Un objectif «sportif»
Que faut-il alors penser des objectifs de croissance de Credit Suisse qui prévoit de faire passer le bénéfice avant impôts de la nouvelle unité de banque universelle suisse de 1,6 milliard en 2014 à 2,3 milliards de francs d’ici à 2018? «Il s’agit d’un objectif ambitieux, voire sportif», estime Javier Lodeiro, analyste bancaire chez J. Safra Sarasin. Qu’attend-il de l’entrée en bourse de la division de banque universelle suisse? «Credit Suisse étant déjà parmi les leaders sur le marché suisse, cette IPO permettra surtout d’apporter une meilleure identification du personnel ou de la clientèle avec la banque universelle helvétique – plus qu’au sein d’un grand groupe international. En revanche, il est encore trop tôt pour estimer comment l’IPO de cette unité contribuera à créer de la valeur pour le groupe», analyse-t-il.
En termes de rentabilité, la taille n’apparaît pas déterminante. Dans le classement de l’institut IFZ, qui tient compte de différents critères (rapport entre les charges et les revenus, ratio d’endettement, etc.), les meilleures banques de détail en 2014 ont été, dans l’ordre, deux petites caisses d’épargne – Ersparniskasse Affoltern et Burgerliche Ersparniskasse Bern –, suivies par la Banque cantonale de Schwyz. De 2010 à 2014, le classement est dominé par les banques cantonales de Schwyz, de Fribourg et des Grisons.
Est-il possible de croître plus vite que la concurrence au sein de la banque de détail? Roger Stettler, manager senior chez Ernst & Young, relève qu’il y a toujours des gagnants et des perdants, aussi au sein de ce marché qui se décompose en plusieurs sous-segments: la banque de détail proprement dite, la gestion de fortune, les crédits octroyés aux entreprises. «Chacun des ces sous-marchés évolue selon des caractéristiques propres. Pour un institut donné, il est important de pouvoir exploiter les synergies existantes entre ces différents segments», estime le spécialiste.

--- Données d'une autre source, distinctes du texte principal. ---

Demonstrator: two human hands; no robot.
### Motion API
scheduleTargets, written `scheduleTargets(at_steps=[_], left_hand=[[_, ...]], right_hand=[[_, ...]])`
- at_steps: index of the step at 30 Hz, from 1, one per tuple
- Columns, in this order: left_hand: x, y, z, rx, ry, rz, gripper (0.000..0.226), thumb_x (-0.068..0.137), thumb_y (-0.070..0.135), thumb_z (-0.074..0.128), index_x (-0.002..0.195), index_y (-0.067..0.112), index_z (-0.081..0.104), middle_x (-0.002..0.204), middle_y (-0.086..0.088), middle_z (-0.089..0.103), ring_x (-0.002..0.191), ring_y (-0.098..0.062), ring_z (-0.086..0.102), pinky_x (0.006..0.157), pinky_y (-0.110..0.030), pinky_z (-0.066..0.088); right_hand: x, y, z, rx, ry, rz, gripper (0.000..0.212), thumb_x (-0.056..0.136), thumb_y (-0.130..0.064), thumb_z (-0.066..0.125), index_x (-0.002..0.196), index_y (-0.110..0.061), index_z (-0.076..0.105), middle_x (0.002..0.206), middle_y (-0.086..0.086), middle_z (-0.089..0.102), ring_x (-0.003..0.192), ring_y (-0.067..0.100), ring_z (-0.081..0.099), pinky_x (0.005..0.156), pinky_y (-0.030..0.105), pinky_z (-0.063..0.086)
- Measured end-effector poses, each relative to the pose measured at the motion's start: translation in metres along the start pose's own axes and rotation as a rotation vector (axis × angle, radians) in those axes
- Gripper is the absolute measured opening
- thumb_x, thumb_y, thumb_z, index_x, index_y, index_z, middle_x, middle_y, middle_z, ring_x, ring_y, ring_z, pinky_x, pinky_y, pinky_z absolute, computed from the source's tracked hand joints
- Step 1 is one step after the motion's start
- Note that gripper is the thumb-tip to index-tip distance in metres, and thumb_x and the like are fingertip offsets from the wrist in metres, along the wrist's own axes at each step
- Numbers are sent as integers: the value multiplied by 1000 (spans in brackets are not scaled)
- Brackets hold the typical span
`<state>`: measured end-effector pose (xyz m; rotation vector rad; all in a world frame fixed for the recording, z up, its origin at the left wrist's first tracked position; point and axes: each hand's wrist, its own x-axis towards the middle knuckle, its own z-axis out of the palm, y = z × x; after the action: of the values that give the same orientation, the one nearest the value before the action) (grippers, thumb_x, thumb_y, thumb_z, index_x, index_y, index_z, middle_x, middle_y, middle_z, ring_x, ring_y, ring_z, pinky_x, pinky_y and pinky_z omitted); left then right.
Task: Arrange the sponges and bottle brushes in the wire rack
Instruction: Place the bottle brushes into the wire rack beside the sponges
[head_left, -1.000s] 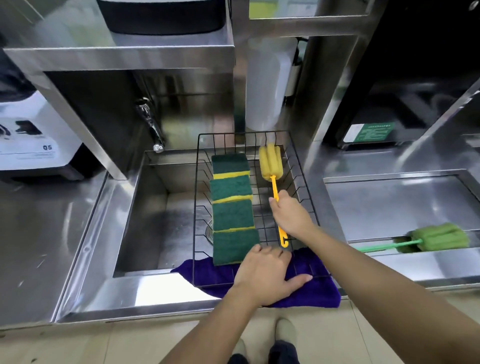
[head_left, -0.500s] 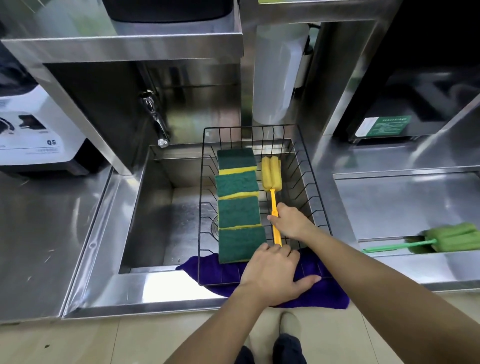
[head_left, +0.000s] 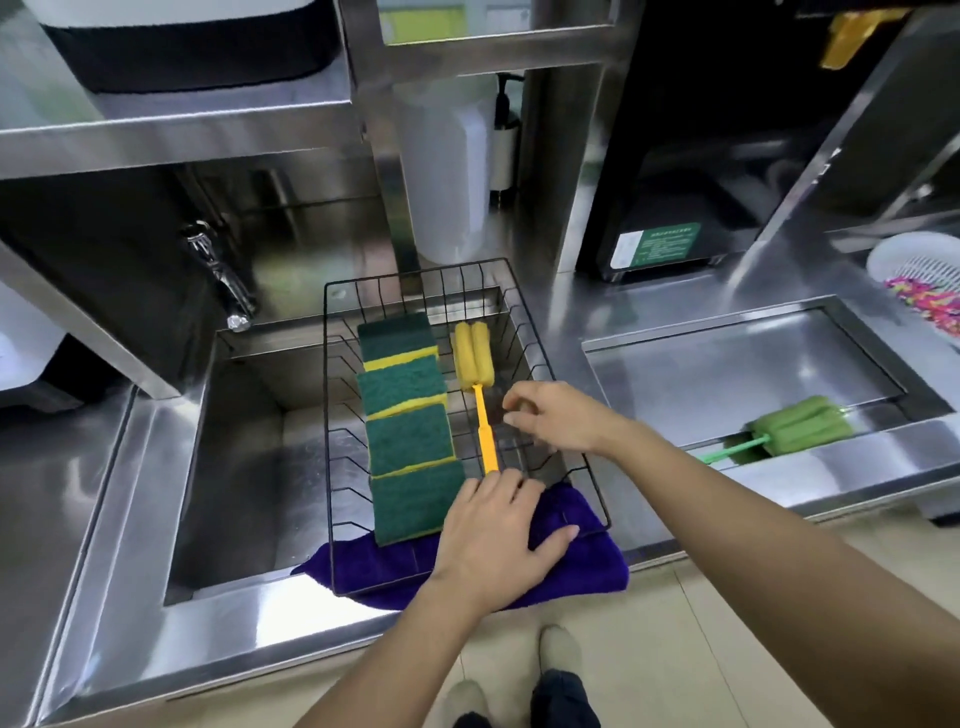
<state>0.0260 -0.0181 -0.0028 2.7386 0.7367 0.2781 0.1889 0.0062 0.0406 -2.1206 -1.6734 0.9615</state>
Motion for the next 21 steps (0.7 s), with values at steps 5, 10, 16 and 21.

Priorité au maintien des acquis
Malgré la pression sur les marges, les instituts actifs dans la banque de détail ne cherchent pas à se réinventer, constate l’étude de l’IFZ, qui a analysé les chiffres de 90 instituts en Suisse. Leur priorité ne va pas à la conquête de nouveaux champs d’activités ou de nouvelles sources de revenus. «Dans un contexte de marché difficile, on aurait pu s’attendre à ce que les établissements mettent en place de nouvelles stratégies pour générer de nouvelles sources de revenus: par exemple, pour gagner des parts de marché en dehors de leur région géographique d’origine, pour collaborer avec des assurances ou racheter des gérants de fortune», met en perspective Andreas Dietrich, responsable de projet à l’institut IFZ.